1. ‘I Shall Be Released’ – Nina Simone
In one of the film’s more brilliant moves, the gospel-tinged track that plays as Richard goes to his shift as a night shift security guard is Nina Simone’s cover of Bob Dylan’s ‘I Shall Be Released’.
In a subtle nod to the largely white world that he’s trying to break his family into, Richard is soundtracked with one of the most emotionally gifted black singers of all time giving her interpretation of a white man’s gospel song. The film replicates this later on with Bobby Womack’s cover of ‘California Dreaming’, but Simone’s take has just a bit more resonance.
2. ‘Lunatic Fringe’ – Red Rider
How are we supposed to view Rick Macci, the uber-successful tennis coach who takes on the Williams sisters? Is it a hotshot mastermind or just a pawn in Richard’s game? Perhaps it is a manic ball of energy that can’t quite channel it to overtake Richard’s own homespun plan?
Whatever theory you subscribe to, the juxtaposition with the sleek new wave of Red Rider’s ‘Lunatic Fringe’ represents Rick’s stylish Florida world with Ghostface’s ‘Born Killer’ representing the hard-scrabble grind of the Williams’ Compton is an effective 180-degree turn.
3. ‘The Gambler’ – Kenny Rogers
This is the film’s single most effective use of music, even more so than the Nina Simone needle drop. To have Richard Williams, a Black man obsessed with tennis and putting all his energy towards getting his daughters within the elitist country club world, sing along to one of the whitest songs ever written is just pure cinematic genius.
Kenny Rogers’ ‘The Gambler’ could be more surface level, like Richard gambling his future on the success of his daughters, but to see this man struggle with black identity throughout the entire film makes his sing-along all the more satisfying.
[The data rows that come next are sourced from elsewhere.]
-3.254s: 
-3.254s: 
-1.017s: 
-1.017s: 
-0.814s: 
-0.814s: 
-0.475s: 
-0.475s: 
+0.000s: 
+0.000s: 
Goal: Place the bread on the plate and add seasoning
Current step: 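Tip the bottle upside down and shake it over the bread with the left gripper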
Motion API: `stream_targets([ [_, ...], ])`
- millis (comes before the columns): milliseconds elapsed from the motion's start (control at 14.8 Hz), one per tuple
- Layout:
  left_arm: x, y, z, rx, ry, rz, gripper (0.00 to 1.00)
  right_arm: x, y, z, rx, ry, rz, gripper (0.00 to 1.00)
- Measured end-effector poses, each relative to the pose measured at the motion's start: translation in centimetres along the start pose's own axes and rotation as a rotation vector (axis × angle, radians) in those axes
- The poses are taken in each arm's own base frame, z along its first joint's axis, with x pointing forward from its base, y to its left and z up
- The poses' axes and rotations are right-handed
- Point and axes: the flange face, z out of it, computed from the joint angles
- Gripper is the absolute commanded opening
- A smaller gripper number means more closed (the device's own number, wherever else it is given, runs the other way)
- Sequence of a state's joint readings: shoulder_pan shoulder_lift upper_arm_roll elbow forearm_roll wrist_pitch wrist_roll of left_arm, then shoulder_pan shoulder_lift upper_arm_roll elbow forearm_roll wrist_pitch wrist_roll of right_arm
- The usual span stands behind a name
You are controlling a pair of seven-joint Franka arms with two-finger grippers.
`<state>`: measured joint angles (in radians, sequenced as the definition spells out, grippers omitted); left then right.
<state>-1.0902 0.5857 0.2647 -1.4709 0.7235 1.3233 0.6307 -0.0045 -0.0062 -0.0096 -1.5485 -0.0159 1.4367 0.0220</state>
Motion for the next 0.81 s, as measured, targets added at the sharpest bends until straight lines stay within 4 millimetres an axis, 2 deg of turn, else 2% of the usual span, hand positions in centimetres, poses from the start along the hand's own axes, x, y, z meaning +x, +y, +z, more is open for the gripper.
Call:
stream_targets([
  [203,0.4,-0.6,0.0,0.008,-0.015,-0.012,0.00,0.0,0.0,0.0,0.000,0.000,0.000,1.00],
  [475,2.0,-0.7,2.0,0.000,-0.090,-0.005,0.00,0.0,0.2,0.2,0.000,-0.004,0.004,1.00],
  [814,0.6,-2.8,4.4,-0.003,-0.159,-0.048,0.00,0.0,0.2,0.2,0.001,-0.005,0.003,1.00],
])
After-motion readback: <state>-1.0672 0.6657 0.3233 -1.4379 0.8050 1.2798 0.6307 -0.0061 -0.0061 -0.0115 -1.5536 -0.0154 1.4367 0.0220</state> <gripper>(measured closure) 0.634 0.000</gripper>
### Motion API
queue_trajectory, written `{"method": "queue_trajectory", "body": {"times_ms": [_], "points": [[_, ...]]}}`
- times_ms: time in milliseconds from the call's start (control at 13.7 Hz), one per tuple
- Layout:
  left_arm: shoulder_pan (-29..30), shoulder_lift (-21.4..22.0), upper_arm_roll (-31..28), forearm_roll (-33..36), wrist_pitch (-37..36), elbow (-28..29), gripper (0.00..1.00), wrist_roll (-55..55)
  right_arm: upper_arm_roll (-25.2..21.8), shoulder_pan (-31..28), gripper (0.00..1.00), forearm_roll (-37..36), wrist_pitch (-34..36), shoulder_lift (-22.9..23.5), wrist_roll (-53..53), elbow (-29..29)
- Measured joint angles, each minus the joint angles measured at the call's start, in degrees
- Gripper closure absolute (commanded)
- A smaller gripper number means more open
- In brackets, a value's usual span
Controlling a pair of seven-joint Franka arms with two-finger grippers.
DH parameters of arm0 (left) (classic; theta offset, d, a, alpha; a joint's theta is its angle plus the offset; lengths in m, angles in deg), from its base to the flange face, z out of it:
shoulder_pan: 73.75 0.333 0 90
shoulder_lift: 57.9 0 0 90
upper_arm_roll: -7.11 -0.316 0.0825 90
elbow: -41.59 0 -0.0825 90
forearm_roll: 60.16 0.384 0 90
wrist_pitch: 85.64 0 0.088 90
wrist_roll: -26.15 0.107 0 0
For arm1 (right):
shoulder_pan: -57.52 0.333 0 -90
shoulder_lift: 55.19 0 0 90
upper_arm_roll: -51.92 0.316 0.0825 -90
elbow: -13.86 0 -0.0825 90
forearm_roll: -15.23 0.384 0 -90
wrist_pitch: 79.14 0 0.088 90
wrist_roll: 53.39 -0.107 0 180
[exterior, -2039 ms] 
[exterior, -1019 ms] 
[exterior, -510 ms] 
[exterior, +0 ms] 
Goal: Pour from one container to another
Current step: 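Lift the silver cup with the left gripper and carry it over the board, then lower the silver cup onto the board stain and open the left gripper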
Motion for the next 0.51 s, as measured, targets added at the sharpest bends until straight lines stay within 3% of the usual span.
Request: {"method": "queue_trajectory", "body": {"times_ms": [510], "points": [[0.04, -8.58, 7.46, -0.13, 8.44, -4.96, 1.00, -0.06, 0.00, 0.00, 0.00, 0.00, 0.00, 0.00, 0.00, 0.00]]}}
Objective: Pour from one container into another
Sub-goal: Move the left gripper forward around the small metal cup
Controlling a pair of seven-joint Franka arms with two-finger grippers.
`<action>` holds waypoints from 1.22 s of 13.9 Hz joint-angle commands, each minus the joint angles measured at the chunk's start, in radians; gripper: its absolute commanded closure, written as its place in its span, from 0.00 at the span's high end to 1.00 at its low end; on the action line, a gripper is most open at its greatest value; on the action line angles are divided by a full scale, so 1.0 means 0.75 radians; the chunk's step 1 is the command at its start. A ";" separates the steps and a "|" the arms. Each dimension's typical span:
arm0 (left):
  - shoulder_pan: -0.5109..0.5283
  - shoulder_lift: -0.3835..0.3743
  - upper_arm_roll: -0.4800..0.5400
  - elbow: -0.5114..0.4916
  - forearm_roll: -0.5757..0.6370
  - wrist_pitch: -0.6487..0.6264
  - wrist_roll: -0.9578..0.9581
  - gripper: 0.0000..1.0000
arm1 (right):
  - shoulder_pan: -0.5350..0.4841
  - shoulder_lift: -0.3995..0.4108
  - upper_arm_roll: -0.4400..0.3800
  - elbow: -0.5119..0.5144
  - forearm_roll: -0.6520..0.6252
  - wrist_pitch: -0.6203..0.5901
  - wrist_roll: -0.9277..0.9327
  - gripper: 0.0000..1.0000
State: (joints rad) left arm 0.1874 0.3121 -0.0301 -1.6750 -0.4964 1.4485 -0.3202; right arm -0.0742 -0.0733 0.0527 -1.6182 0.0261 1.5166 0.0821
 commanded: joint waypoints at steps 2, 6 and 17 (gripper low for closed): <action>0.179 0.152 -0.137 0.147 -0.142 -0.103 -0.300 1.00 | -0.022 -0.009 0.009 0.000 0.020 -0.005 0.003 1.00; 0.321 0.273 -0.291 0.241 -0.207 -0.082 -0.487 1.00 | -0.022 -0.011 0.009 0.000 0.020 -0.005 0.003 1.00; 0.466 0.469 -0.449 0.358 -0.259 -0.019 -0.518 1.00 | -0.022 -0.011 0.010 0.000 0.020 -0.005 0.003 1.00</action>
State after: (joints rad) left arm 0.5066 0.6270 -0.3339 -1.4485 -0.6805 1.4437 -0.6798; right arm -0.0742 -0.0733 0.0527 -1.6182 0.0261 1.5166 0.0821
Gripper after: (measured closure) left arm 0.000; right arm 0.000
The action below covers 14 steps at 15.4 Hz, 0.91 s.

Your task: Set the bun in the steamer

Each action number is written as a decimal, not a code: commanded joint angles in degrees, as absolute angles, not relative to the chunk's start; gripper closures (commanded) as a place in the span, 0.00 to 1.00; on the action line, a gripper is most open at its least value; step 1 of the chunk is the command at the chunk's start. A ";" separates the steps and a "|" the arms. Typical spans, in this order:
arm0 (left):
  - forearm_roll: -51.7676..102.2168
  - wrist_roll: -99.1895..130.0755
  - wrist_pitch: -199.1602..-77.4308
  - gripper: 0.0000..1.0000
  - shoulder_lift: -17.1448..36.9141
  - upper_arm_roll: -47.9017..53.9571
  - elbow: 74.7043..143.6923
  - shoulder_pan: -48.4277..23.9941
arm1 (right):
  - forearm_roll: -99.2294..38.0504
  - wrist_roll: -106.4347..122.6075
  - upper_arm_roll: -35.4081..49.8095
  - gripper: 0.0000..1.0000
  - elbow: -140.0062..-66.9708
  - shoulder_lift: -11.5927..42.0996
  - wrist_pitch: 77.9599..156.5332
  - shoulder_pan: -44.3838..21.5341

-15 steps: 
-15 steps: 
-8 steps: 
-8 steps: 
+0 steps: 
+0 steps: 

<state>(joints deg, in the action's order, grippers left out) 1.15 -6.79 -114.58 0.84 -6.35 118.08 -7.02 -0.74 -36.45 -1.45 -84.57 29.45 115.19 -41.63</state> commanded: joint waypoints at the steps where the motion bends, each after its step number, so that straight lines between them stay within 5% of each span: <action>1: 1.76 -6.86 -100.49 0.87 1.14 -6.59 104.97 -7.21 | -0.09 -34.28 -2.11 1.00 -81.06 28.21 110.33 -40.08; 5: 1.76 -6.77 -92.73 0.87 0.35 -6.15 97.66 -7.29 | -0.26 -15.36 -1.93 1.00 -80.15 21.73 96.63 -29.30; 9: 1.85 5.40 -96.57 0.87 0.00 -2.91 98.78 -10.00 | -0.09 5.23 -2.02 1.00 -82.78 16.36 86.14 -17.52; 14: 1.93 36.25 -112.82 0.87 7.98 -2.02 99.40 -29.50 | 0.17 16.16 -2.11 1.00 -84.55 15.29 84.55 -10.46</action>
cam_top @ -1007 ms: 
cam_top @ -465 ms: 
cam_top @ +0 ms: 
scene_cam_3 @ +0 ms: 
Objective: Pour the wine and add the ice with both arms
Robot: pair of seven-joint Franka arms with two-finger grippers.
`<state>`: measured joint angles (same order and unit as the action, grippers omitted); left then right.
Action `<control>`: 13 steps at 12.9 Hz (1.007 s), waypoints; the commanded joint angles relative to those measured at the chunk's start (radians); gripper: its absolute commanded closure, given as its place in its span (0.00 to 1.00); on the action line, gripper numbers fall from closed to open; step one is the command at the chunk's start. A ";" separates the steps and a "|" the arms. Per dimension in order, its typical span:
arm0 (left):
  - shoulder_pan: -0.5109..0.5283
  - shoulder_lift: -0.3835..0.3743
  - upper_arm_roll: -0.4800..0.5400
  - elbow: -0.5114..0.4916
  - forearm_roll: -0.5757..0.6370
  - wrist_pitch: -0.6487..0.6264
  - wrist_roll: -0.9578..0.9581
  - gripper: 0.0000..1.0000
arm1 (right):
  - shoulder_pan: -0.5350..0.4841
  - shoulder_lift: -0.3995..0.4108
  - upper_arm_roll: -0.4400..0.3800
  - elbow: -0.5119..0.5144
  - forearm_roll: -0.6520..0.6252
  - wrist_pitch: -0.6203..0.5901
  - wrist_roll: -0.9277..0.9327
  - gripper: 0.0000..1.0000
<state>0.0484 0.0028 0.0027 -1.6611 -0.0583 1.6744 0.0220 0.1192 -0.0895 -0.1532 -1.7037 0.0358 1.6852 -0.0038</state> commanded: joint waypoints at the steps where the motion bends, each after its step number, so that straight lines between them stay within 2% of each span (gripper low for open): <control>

He can enjoy the things he likes, whether it’s tennis or country music, without having to fit them into what might traditionally be seen as being a white man’s interest.
4. ‘Plush’ – Stone Temple Pilots
Is there any other song in the world that sums up 1993 more than Stone Temple Pilots’ grunge-aping ‘Plush’? I happen to be an STP defender, and I think they’re one of the more underrated bands of the ’90s and, much to my joy, ‘Plush’ gets played when the Williams sisters arrive at Rick Macci’s camp in Florida.
Is this supposed to be Rick’s go-to jam? Is it just to remind us that the year is 1993, even though the Williams family moved to Florida in 1990? This is one of the more confounding choices for the film, and I’m sure whoever picked ‘Plush’ wasn’t giving it as much thought as I am at this current moment, but that doesn’t give me any solace.
5. ‘Welcome to Paradise’ – Green Day
This was the choice that I could go one of two ways with, and my attempts to interpret its meaning within the scene has led me to these conclusions:
- The song is meant to place you squarely within a kid’s mindset in 1994, just as Venus is turning 14 and beginning to turn pro.
- The song works as a sarcastic comment on Rick Macci’s camp and/or the training process that Venus’ father is putting her through.
I’m definitely leaning towards the former: Venus is a young kid who wants some kind of emancipation from her father’s strict guidance plan, just like how the song’s lyrics detail leaving home for the first time.
The year of the song’s release lines up with Venus’ age, and so does the message, but would a kid who was singing Whitney Houston just a short time before really be sticking her tongue out with punk rock? Probably not, but the effect is all the same – Richard lets go of some of his control, and Venus begins to make decisions for herself.